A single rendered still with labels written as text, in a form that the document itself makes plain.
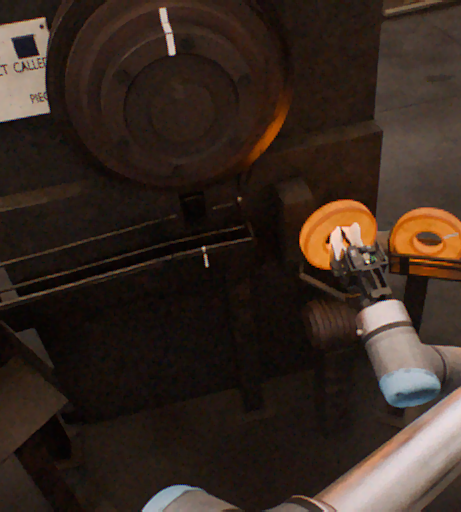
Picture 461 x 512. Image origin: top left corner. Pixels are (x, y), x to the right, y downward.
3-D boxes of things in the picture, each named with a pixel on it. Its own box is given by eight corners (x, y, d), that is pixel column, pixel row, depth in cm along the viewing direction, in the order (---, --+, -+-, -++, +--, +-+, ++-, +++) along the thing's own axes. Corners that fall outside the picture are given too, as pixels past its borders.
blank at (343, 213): (293, 214, 112) (299, 224, 110) (367, 188, 113) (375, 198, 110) (304, 269, 123) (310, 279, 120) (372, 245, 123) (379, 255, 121)
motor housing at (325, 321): (303, 408, 182) (299, 291, 146) (368, 391, 184) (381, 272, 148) (316, 444, 172) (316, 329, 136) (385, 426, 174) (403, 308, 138)
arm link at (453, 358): (493, 403, 102) (455, 402, 94) (435, 394, 111) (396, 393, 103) (494, 349, 103) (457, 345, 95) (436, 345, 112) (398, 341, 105)
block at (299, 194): (275, 252, 154) (270, 179, 138) (303, 246, 155) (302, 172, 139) (286, 279, 146) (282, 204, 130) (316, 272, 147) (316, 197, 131)
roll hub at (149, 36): (121, 178, 113) (81, 38, 94) (257, 150, 116) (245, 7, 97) (123, 194, 109) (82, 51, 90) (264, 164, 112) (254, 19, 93)
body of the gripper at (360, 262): (378, 236, 105) (403, 292, 99) (369, 260, 113) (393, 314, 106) (338, 245, 104) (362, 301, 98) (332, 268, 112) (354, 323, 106)
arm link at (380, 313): (405, 337, 105) (355, 349, 104) (395, 314, 107) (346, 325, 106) (417, 316, 97) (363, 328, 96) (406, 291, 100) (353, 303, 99)
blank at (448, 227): (417, 267, 139) (415, 276, 137) (382, 221, 134) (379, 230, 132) (479, 248, 129) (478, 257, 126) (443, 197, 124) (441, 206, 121)
━━━━━━━━━━━━━━━━━━━━━━━━━━━━━━
*Try it*
Everything in the records is to be repeated verbatim except the pictures.

*The answer*
A single rendered still with labels written as text, in a form that the document itself makes plain.
Picture 461 x 512. Image origin: top left corner. Pixels are (x, y), x to the right, y downward.
3-D boxes of things in the picture, each named with a pixel on it. Its own box is given by eight corners (x, y, d), that is pixel column, pixel row, depth in cm along the viewing direction, in the order (---, --+, -+-, -++, +--, +-+, ++-, +++) along the thing's own axes. Corners that fall outside the picture are given too, as pixels past its borders.
blank at (343, 213): (293, 214, 112) (299, 224, 110) (367, 188, 113) (375, 198, 110) (304, 269, 123) (310, 279, 120) (372, 245, 123) (379, 255, 121)
motor housing at (325, 321): (303, 408, 182) (299, 291, 146) (368, 391, 184) (381, 272, 148) (316, 444, 172) (316, 329, 136) (385, 426, 174) (403, 308, 138)
arm link at (453, 358): (493, 403, 102) (455, 402, 94) (435, 394, 111) (396, 393, 103) (494, 349, 103) (457, 345, 95) (436, 345, 112) (398, 341, 105)
block at (299, 194): (275, 252, 154) (270, 179, 138) (303, 246, 155) (302, 172, 139) (286, 279, 146) (282, 204, 130) (316, 272, 147) (316, 197, 131)
roll hub at (149, 36): (121, 178, 113) (81, 38, 94) (257, 150, 116) (245, 7, 97) (123, 194, 109) (82, 51, 90) (264, 164, 112) (254, 19, 93)
body of the gripper at (360, 262): (378, 236, 105) (403, 292, 99) (369, 260, 113) (393, 314, 106) (338, 245, 104) (362, 301, 98) (332, 268, 112) (354, 323, 106)
arm link at (380, 313): (405, 337, 105) (355, 349, 104) (395, 314, 107) (346, 325, 106) (417, 316, 97) (363, 328, 96) (406, 291, 100) (353, 303, 99)
blank at (448, 227): (417, 267, 139) (415, 276, 137) (382, 221, 134) (379, 230, 132) (479, 248, 129) (478, 257, 126) (443, 197, 124) (441, 206, 121)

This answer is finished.